Start of Block
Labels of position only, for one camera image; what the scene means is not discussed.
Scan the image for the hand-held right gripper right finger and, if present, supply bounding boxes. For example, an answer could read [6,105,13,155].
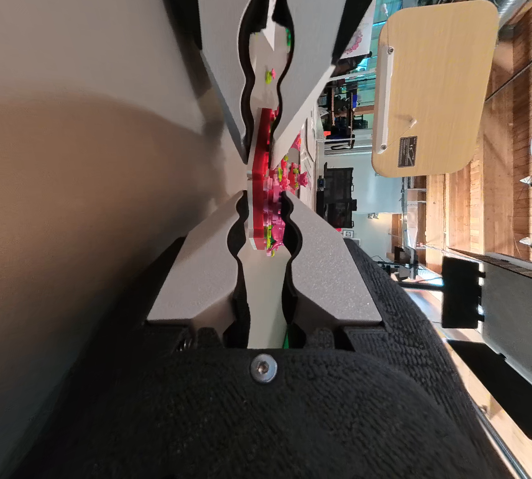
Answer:
[282,191,384,329]

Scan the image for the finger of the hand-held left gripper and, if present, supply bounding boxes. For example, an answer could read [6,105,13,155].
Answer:
[269,0,360,169]
[195,0,269,165]

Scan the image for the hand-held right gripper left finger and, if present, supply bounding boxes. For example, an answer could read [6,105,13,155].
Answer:
[146,189,251,340]

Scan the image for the red lego heart frame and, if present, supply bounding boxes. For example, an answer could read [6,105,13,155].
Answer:
[247,107,312,258]

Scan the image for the lego set box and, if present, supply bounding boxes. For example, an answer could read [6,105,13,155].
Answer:
[343,5,377,58]

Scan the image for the overhead light panel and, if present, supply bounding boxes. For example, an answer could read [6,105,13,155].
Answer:
[441,252,532,389]

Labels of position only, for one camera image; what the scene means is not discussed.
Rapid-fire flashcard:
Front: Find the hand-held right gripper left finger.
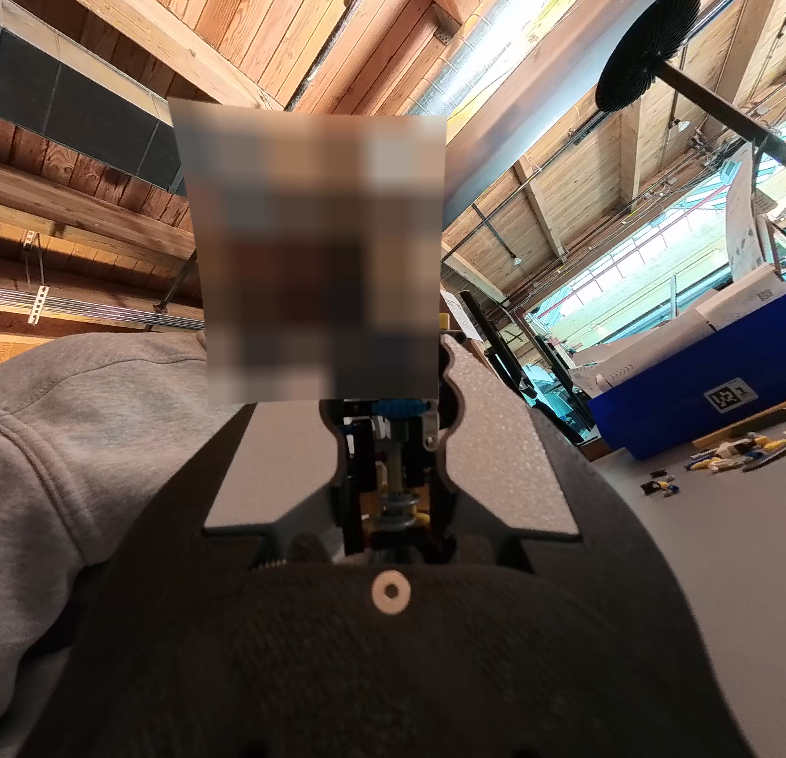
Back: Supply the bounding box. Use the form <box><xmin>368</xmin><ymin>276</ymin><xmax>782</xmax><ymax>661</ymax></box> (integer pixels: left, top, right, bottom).
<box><xmin>203</xmin><ymin>399</ymin><xmax>343</xmax><ymax>535</ymax></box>

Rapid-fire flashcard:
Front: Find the blue plastic bin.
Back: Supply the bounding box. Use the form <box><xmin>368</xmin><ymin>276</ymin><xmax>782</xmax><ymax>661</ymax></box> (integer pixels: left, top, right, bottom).
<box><xmin>587</xmin><ymin>320</ymin><xmax>786</xmax><ymax>462</ymax></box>

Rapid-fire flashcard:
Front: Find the black ceiling duct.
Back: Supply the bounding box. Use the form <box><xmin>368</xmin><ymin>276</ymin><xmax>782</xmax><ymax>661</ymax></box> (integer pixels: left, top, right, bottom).
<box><xmin>0</xmin><ymin>27</ymin><xmax>185</xmax><ymax>197</ymax></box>

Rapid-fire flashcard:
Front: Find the long yellow lego beam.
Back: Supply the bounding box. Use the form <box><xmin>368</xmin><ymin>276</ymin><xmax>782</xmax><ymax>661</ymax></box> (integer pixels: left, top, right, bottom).
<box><xmin>692</xmin><ymin>401</ymin><xmax>786</xmax><ymax>452</ymax></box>

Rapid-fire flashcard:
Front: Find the black pole with ribbed disc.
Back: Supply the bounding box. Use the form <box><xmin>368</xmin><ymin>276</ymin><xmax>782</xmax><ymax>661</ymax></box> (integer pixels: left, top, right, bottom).
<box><xmin>595</xmin><ymin>0</ymin><xmax>786</xmax><ymax>153</ymax></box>

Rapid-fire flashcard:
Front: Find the pile of small lego pieces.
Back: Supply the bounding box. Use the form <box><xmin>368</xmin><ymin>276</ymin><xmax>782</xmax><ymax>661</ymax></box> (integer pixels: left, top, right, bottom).
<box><xmin>639</xmin><ymin>434</ymin><xmax>786</xmax><ymax>499</ymax></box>

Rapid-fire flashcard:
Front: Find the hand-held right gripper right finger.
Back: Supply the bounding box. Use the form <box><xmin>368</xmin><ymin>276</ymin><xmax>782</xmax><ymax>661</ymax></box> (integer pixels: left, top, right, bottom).
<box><xmin>437</xmin><ymin>334</ymin><xmax>581</xmax><ymax>538</ymax></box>

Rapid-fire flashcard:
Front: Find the propped instruction booklet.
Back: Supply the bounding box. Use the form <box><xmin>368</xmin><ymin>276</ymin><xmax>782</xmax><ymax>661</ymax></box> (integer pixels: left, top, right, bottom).
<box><xmin>724</xmin><ymin>140</ymin><xmax>776</xmax><ymax>283</ymax></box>

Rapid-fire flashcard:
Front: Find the silver ventilation duct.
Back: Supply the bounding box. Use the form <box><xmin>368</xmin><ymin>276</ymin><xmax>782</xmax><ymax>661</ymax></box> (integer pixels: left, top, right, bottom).
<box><xmin>405</xmin><ymin>0</ymin><xmax>614</xmax><ymax>219</ymax></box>

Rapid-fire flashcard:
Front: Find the lego technic crane model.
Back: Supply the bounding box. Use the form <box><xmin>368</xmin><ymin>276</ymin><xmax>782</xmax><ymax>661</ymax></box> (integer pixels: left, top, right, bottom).
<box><xmin>335</xmin><ymin>312</ymin><xmax>455</xmax><ymax>563</ymax></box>

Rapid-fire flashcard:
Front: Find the black metal frame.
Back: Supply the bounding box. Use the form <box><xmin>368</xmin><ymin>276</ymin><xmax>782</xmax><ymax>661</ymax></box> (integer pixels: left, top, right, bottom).
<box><xmin>459</xmin><ymin>290</ymin><xmax>593</xmax><ymax>446</ymax></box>

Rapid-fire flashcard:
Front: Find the grey hooded sweatshirt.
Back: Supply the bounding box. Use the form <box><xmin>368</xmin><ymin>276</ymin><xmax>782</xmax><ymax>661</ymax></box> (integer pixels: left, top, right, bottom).
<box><xmin>0</xmin><ymin>331</ymin><xmax>255</xmax><ymax>758</ymax></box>

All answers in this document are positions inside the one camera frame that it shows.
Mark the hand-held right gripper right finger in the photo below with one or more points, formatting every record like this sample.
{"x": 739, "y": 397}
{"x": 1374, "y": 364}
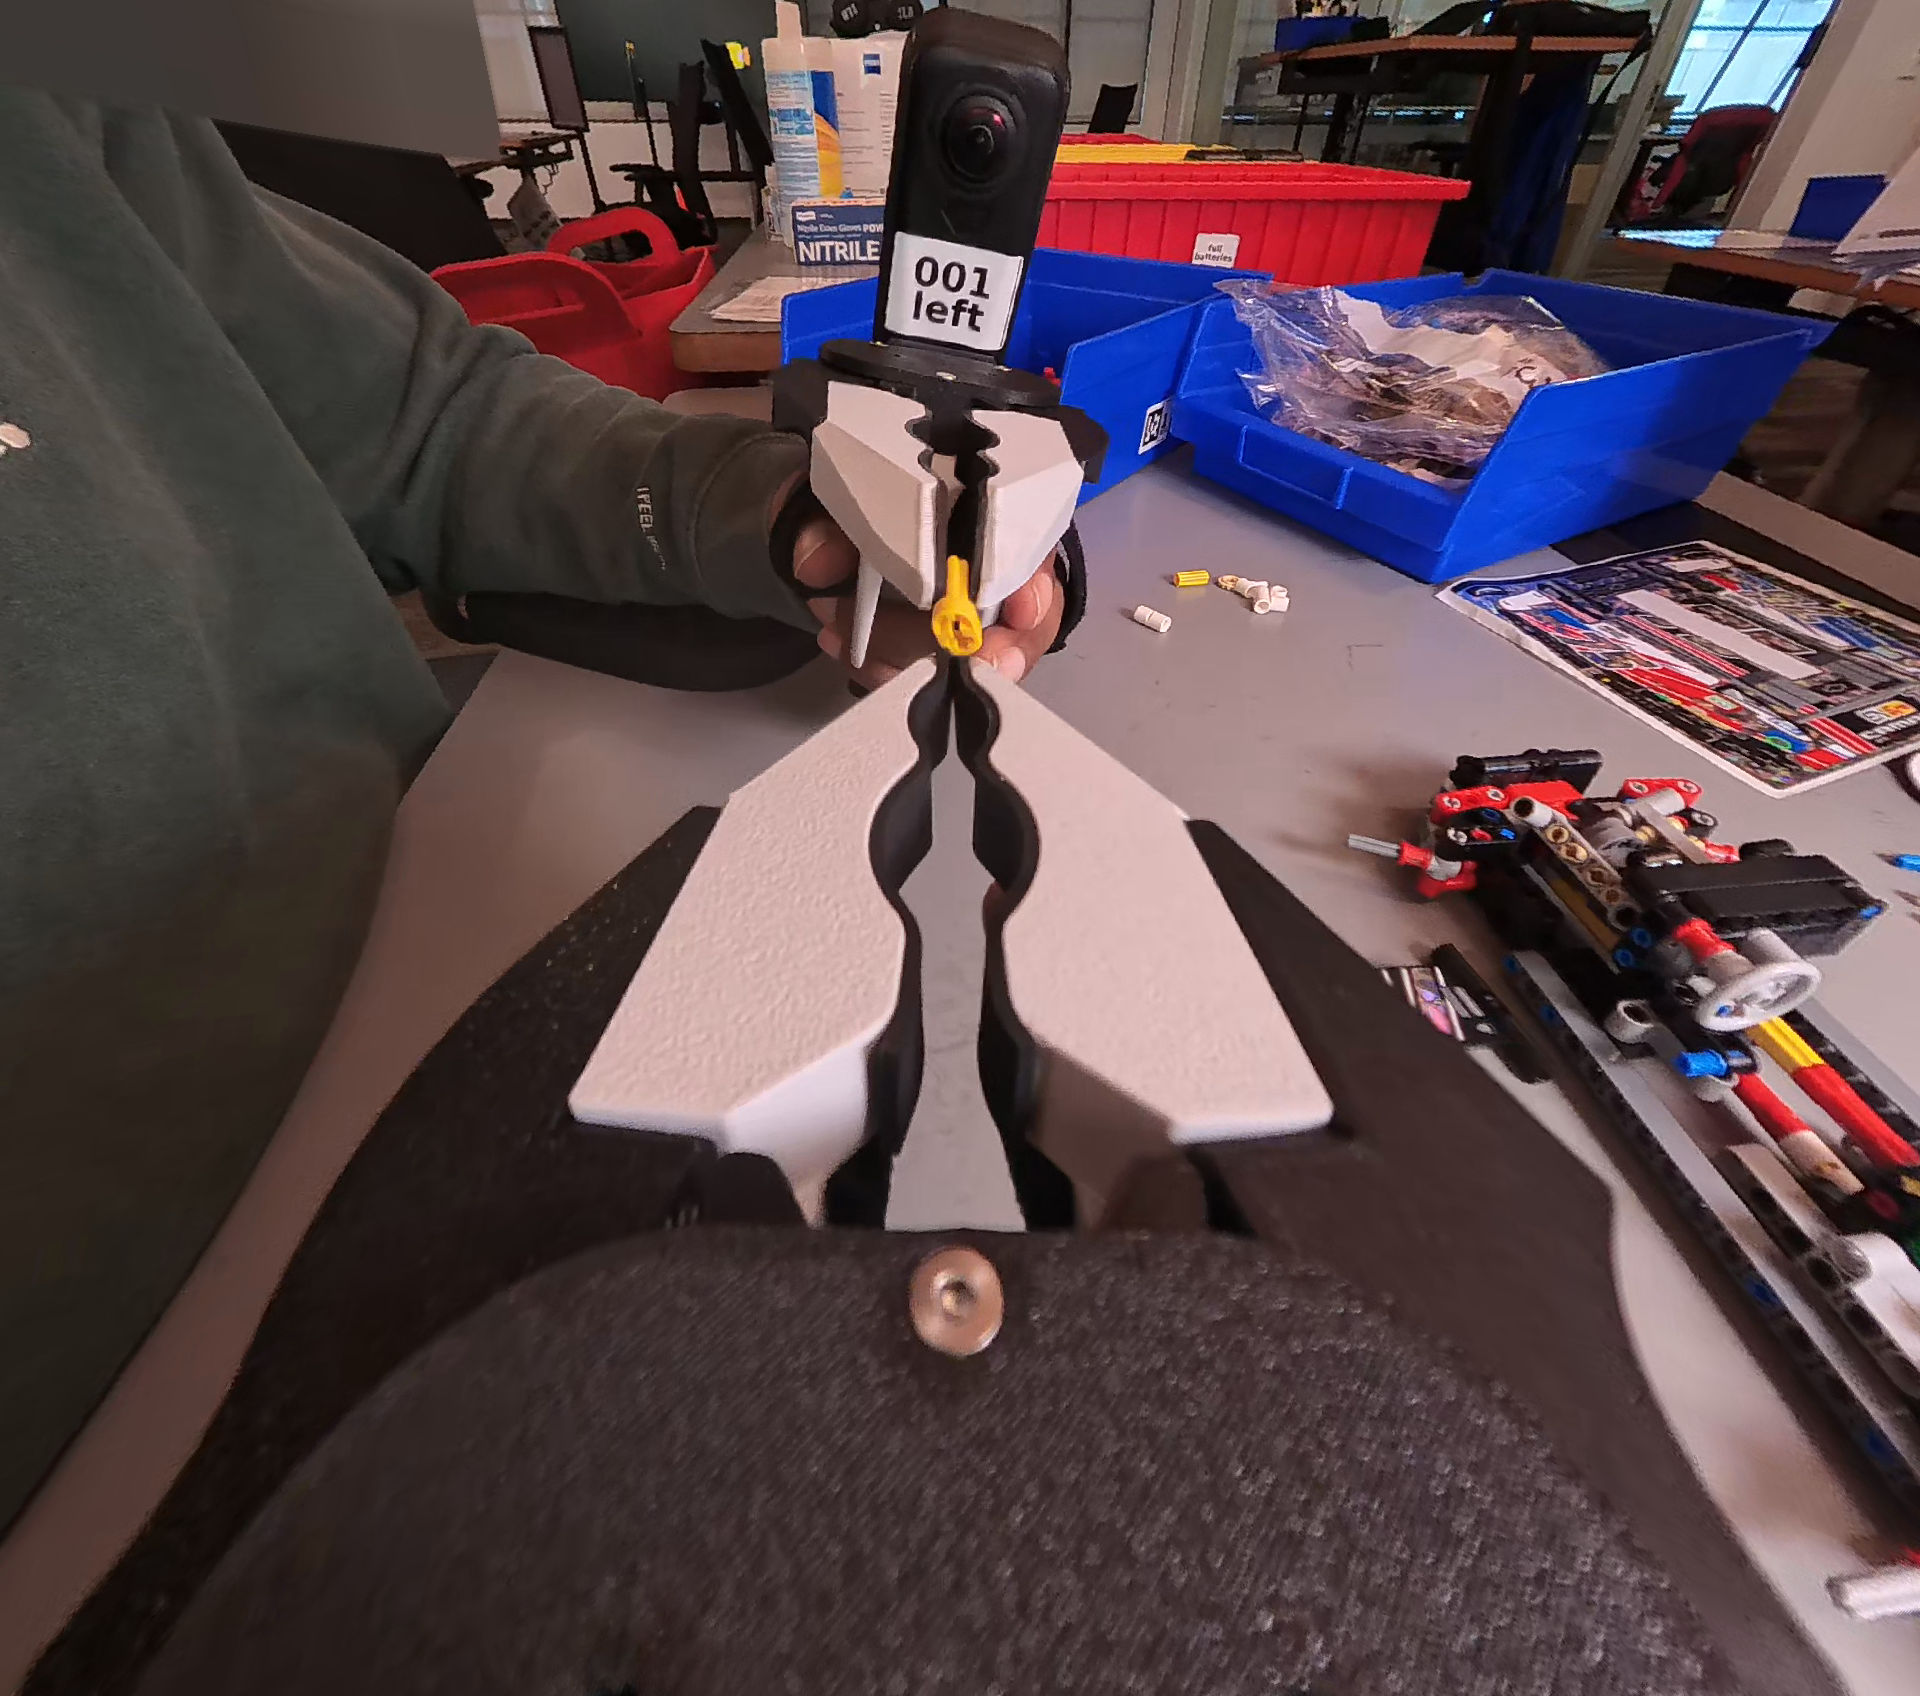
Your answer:
{"x": 1154, "y": 977}

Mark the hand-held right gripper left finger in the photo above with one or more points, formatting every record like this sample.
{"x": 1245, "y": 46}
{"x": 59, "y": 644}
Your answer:
{"x": 750, "y": 977}

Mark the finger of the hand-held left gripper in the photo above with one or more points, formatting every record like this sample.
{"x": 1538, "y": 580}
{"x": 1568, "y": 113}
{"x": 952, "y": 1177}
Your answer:
{"x": 1035, "y": 496}
{"x": 878, "y": 481}

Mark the yellow lego pin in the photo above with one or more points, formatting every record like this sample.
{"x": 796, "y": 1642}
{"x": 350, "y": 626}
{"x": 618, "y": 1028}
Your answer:
{"x": 952, "y": 626}

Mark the person's left forearm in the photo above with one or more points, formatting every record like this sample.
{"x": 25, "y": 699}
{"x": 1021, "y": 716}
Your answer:
{"x": 570, "y": 467}

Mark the plastic bag of lego parts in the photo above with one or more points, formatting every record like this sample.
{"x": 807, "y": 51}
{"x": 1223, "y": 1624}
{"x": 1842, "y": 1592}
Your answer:
{"x": 1395, "y": 377}

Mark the lego car chassis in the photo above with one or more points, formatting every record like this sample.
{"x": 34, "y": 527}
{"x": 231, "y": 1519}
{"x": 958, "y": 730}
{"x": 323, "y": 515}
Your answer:
{"x": 1651, "y": 901}

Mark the white lego piece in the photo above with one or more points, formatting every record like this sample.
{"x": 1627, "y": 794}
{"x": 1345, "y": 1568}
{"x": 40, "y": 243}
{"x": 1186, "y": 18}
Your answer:
{"x": 1874, "y": 1595}

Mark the person's left hand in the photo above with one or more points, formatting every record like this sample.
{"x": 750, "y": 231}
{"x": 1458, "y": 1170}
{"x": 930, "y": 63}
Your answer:
{"x": 900, "y": 654}

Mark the white blue carton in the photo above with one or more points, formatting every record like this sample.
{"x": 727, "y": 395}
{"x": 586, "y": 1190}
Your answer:
{"x": 866, "y": 115}

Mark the blue white glove box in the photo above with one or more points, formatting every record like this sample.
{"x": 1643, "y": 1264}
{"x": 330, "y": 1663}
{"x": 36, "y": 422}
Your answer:
{"x": 829, "y": 234}

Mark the red storage bin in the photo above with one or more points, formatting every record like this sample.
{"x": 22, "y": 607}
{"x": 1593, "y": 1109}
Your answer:
{"x": 1245, "y": 218}

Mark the red basket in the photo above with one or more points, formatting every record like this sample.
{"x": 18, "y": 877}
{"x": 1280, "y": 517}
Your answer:
{"x": 585, "y": 301}

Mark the blue pen holder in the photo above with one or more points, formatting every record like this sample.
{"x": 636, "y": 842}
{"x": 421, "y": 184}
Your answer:
{"x": 1320, "y": 30}

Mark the wooden desk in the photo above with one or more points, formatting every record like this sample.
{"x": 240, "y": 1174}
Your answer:
{"x": 1424, "y": 48}

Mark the large blue storage bin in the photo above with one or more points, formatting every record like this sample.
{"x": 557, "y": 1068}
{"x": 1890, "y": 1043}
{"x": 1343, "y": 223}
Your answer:
{"x": 1575, "y": 481}

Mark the black office chair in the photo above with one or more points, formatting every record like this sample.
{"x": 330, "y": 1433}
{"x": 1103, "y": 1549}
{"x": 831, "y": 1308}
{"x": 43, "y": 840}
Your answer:
{"x": 361, "y": 189}

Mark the colourful instruction booklet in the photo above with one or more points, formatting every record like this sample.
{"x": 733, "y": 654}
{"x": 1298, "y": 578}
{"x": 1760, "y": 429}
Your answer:
{"x": 1694, "y": 661}

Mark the person's green sweatshirt torso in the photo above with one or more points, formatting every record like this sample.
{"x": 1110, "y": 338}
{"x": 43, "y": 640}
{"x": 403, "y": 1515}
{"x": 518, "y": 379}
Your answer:
{"x": 150, "y": 676}

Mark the dark wall screen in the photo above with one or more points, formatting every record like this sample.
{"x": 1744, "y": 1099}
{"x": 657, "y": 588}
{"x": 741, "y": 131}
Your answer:
{"x": 669, "y": 1}
End of Block
| ACTIVITY |
Please state how many lines of the records hold the word "held", and write nothing but that number.

| COMPLETED EXERCISE |
8